On 11/07/2008, at 12:52 AM, CRPence wrote:
   I agree with you that both of those, the *LIB and the database  
*FILE,
are native OS/400 object types.  I think what you are missing, is the
probability that the code was written something like the following  
[not
to imply that I know; I do not]:
   dcl is_dir int init 0
   dcl is_lnk int init 0
   dcl is_ntv int init 0
   dcl is_sck int init 0
   ...
   select
    when object_is_container() then is_dir = 1;
    when object_is_socket() then is_sck = 1;
    when object_is_lnk() then is_lnk = 1;
    otherwise do;
      ... if ... is_ntv = 1; ...
    end;
   end select;
   Implication being that probably, once the code determines that the
object is capable of drill-down, being an effective /directory/, the
IsNative likely just remains unset, due to how it was coded.
It's more fundamental than that. The stat() function populates a  
structure. One of the sub-fields is st_mode which is a mode_t which  
is an unsigned integer. Each bit in the 4-byte integer is either  
reserved or has meaning. The left-most 15 bits (i.e., 0-14 in IBM's  
bit numbering scheme) are reserved (or not used). The next 5 bits  
(15-19) indicate the type of object (note that only bits 16-19 are  
used on most (all?) Unix variants). Bits 20 and 21 indicate UID and  
GID set. Bit 22 appears reserved. Finally bits 23-31 are permission  
bits indicating RWX for each of User (i.e, owner), Group, and Other  
(i.e., public).
There are 8 (7 on Unix) object types represented by the 5 type bits:
	Regular file
	Directory
	Character special file
	Block special file
	FIFO (or pipe)
	Symbolic link
	Socket
	Native object (OS/400 only)
There are a bunch of C macros in sys/stat.h that provide a means of  
testing these bits. They are used as follows:
	if (S_ISDIR(ifsInfo.st_mode) )
These macros are all of the form where the supplied st_mode is  
bitwise-ANDed with a mask to extract the type bits which are then  
compared with constants containing the expected bit pattern for that  
type. Thus S_ISDIR becomes:
	if ( ( ifsInfo.st_mode & 0370000 ) == 0040000 )
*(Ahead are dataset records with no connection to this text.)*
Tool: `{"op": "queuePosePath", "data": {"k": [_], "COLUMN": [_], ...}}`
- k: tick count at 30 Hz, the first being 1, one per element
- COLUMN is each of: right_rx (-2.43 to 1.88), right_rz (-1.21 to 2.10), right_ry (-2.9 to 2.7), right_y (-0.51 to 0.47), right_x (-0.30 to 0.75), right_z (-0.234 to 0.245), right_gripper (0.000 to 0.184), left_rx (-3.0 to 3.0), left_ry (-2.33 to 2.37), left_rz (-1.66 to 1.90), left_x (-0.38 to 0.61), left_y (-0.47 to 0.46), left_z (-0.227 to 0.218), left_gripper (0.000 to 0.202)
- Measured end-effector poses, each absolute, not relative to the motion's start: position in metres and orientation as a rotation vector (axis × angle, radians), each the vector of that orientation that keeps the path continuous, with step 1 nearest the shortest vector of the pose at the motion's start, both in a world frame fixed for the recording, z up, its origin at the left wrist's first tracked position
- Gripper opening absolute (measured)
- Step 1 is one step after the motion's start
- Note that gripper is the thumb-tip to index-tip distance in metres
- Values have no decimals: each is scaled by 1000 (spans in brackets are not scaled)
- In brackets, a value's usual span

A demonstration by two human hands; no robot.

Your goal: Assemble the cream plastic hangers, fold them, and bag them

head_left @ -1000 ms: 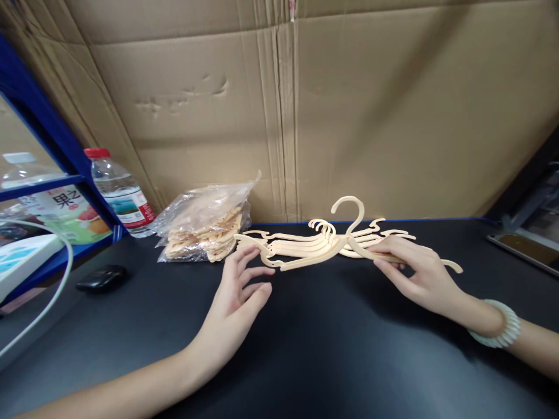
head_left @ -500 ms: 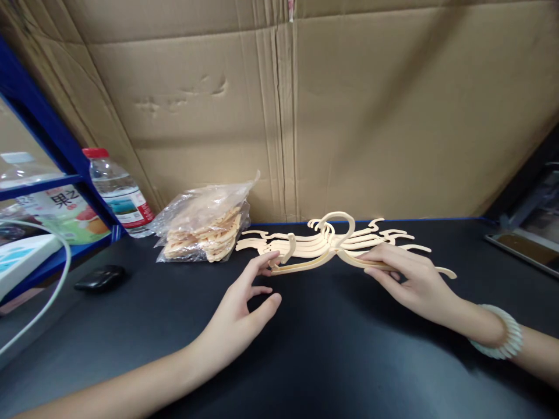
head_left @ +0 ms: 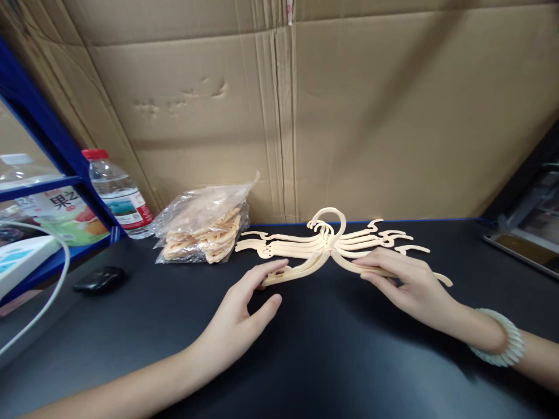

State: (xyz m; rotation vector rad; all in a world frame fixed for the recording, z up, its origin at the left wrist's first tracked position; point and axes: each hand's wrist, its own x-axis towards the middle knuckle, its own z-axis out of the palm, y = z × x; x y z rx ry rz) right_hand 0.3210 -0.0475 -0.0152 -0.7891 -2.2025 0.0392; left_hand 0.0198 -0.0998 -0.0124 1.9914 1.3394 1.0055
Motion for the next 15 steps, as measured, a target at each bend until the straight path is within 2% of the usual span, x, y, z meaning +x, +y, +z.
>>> {"op": "queuePosePath", "data": {"k": [10, 15], "right_rx": [-820, -803], "right_rz": [58, -236], "right_ry": [-2261, -2420], "right_y": [-47, -44], "right_x": [321, 327], "right_z": [-20, -15], "right_gripper": [16, 24], "left_rx": [1768, 1678], "left_ry": [1275, 1271], "left_rz": [1024, 1109], "left_x": [23, 22], "left_y": [-99, -95], "left_z": [-9, -7], "left_gripper": [33, 32]}}
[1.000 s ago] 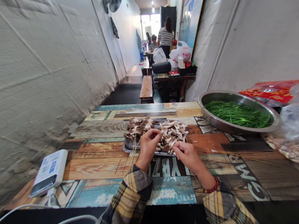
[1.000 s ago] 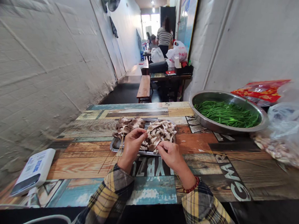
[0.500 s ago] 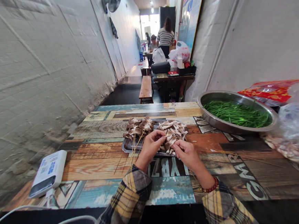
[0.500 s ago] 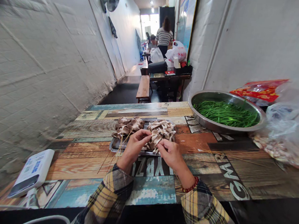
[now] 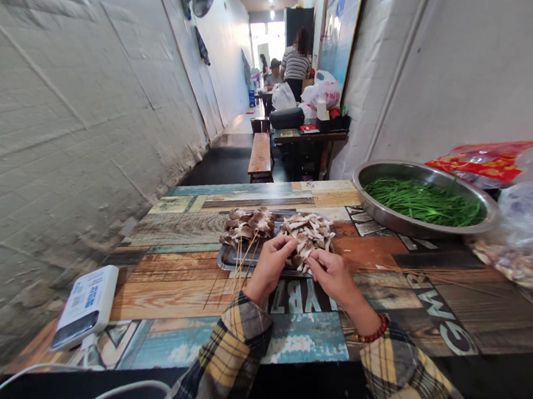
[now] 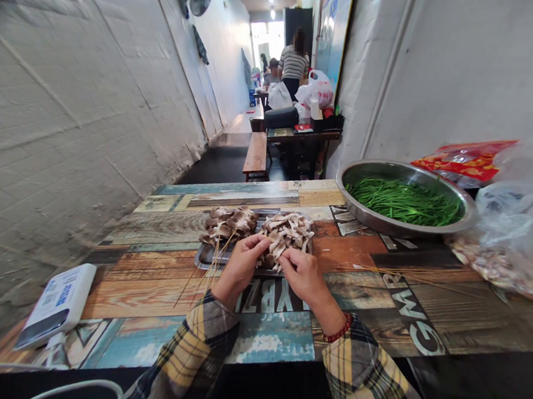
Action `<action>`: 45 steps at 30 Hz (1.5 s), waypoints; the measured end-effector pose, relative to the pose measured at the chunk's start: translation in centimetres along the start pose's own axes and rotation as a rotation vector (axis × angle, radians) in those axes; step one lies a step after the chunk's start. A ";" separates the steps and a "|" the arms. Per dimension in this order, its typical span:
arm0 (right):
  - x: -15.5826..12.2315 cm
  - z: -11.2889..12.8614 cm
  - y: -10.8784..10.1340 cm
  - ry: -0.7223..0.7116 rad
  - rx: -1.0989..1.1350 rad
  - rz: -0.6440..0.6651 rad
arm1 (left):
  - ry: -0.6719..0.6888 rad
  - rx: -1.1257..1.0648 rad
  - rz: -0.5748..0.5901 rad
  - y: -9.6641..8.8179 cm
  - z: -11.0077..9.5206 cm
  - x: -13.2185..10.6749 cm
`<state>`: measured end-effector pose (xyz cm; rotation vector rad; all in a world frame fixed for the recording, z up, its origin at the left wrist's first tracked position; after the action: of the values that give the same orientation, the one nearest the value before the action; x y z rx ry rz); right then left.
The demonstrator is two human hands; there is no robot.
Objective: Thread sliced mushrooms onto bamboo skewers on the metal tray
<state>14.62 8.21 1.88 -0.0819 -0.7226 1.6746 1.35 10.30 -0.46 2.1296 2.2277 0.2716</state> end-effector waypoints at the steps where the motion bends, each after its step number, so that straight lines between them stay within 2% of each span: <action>1: 0.0 0.0 0.0 -0.004 -0.001 -0.001 | -0.006 0.001 0.001 0.0 0.0 0.0; 12: -0.1 0.0 -0.1 -0.020 -0.020 -0.026 | -0.026 -0.010 0.063 1.0 0.0 -0.3; 15: 0.0 -0.8 -0.8 0.030 0.076 -0.060 | 0.040 -0.044 -0.007 -0.2 -0.7 0.2; 18: 0.1 -2.1 -2.1 0.097 0.193 -0.158 | 0.100 -0.058 -0.155 -2.5 -1.1 0.7; 20: 0.0 -2.8 -3.0 0.127 0.236 -0.217 | 0.130 0.013 -0.216 -3.6 -1.3 0.9; 23: -0.1 -3.3 -3.9 0.150 0.251 -0.289 | 0.208 0.232 -0.226 -4.0 -2.0 1.0; 25: -0.2 -3.5 -4.5 0.163 0.254 -0.338 | 0.285 0.407 -0.204 -3.5 -2.6 0.9; 28: -0.3 -3.6 -5.0 0.172 0.265 -0.386 | 0.409 0.639 -0.090 -1.5 -3.2 0.6; 31: -0.2 -3.5 -5.1 0.162 0.257 -0.386 | 0.505 0.855 0.054 1.0 -3.1 0.1; 34: -0.1 -3.2 -4.8 0.144 0.205 -0.362 | 0.565 1.040 0.133 2.6 -2.8 -0.2; 39: 0.0 -3.0 -4.5 0.125 0.162 -0.340 | 0.600 1.217 0.157 3.4 -2.8 -0.3; 45: 0.1 -2.9 -4.2 0.129 0.159 -0.311 | 0.591 1.206 0.176 3.6 -2.8 -0.7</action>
<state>19.49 9.76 1.65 0.0337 -0.4762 1.4086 4.54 9.50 2.86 3.0929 2.9673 -0.7576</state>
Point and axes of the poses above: each hand's wrist, its own x-axis towards the middle knuckle, its own y-axis out of the palm, z = x × y, the point moved 10 cm from there along x, towards the middle knuckle, and after that the axes turned 4 degrees about y, right-handed, at the moved point
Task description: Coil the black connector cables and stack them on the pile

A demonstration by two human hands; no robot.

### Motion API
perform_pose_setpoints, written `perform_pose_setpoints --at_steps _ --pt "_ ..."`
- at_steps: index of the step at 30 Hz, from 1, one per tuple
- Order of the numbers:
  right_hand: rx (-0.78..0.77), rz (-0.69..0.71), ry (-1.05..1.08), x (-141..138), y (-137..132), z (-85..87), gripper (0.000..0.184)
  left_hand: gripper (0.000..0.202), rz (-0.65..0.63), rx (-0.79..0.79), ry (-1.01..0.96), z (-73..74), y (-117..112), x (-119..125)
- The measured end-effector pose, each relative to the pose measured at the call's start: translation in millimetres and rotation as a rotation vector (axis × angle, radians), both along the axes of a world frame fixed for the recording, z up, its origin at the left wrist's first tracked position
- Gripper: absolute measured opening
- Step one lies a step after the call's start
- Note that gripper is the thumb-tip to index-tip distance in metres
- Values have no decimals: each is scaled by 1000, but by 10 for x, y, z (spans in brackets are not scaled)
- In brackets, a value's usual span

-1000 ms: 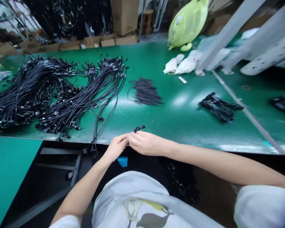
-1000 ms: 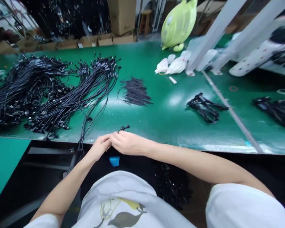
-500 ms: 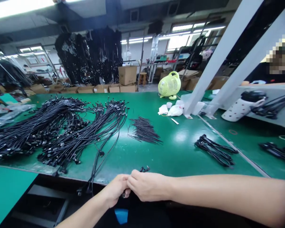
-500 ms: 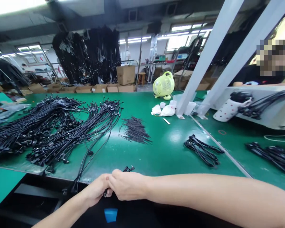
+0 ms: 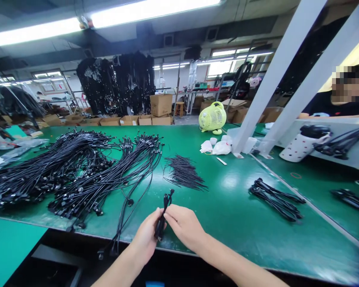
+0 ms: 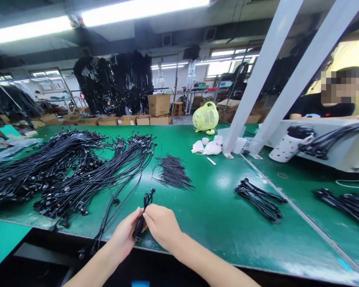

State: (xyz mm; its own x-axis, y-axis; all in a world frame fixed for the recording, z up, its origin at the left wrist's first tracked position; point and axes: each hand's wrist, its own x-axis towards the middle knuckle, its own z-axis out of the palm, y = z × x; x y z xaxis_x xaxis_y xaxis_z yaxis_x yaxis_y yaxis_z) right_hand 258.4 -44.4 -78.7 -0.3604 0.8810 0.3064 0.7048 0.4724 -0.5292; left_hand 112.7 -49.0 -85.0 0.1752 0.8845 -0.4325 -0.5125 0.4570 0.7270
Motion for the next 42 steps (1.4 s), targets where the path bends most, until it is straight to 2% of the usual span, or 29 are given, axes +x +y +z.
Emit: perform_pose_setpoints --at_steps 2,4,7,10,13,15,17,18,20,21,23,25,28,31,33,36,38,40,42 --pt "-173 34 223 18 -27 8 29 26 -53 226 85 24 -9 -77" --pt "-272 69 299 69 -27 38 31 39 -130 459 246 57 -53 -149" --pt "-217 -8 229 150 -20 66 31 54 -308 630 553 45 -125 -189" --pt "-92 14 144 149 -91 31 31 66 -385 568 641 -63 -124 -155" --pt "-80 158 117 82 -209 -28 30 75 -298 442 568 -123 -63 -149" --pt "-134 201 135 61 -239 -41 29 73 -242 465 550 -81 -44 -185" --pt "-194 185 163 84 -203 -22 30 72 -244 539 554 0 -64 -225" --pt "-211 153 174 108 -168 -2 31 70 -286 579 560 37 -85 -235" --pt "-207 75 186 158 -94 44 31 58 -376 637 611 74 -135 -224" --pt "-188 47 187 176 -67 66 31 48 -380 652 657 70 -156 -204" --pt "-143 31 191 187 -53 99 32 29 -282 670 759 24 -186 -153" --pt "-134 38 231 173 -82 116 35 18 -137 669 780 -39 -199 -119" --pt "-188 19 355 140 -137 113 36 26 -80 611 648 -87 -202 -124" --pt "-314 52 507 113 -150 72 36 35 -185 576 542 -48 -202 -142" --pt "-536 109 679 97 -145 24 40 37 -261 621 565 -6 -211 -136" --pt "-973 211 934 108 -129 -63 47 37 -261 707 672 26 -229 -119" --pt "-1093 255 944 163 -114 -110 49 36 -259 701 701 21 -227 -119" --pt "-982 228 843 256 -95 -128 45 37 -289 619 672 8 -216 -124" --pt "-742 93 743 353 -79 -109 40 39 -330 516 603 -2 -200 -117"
NOTE: That this is C so literal numbers beginning with 0 are in  
Octal. Converting to hexadecimal makes the bit pattern of types more  
obvious:
	S_IFFIFO	0010000		 0x1000
	S_IFCHR		0020000		 0x2000
	S_IFDIR		0040000		 0x4000
	S_IFBLK		0060000		 0x6000
	S_IFREG		0100000		 0x8000
	S_IFLNK		0120000		 0xA000
	S_IFSOCK	0140000		 0xC000
	S_IFNATIVE	0200000		0x10000
Most of these use a single bit to indicate the type but some (BLK,  
LNK and SOCK) use 2 bits.
So although most code that uses these macros presumes they are  
exclusive and is written like:
      if      (S_ISREG(buf.st_mode))    ptr = "regular";
      else if (S_ISDIR(buf.st_mode))    ptr = "directory";
      else if (S_ISCHR(buf.st_mode))    ptr = "character special";
      else if (S_ISBLK(buf.st_mode))    ptr = "block special";
      else if (S_ISFIFO(buf.st_mode))   ptr = "fifo";
#ifdef  S_ISLNK
      else if (S_ISLNK(buf.st_mode))    ptr = "symbolic link";
#endif
#ifdef  S_ISSOCK
      else if (S_ISSOCK(buf.st_mode))   ptr = "socket";
#endif
#ifdef  S_ISNATIVE
      else if (S_ISNATIVE(buf.st_mode)) ptr = "OS/400 object";
#endif
      else                              ptr = "** unknown mode **";
      printf("type %s\n", ptr);
There is nothing in the use of these bits that precludes having more  
than one type evaluate to true (except possibly precedence on other  
platforms i.e., they are presumed to be unique).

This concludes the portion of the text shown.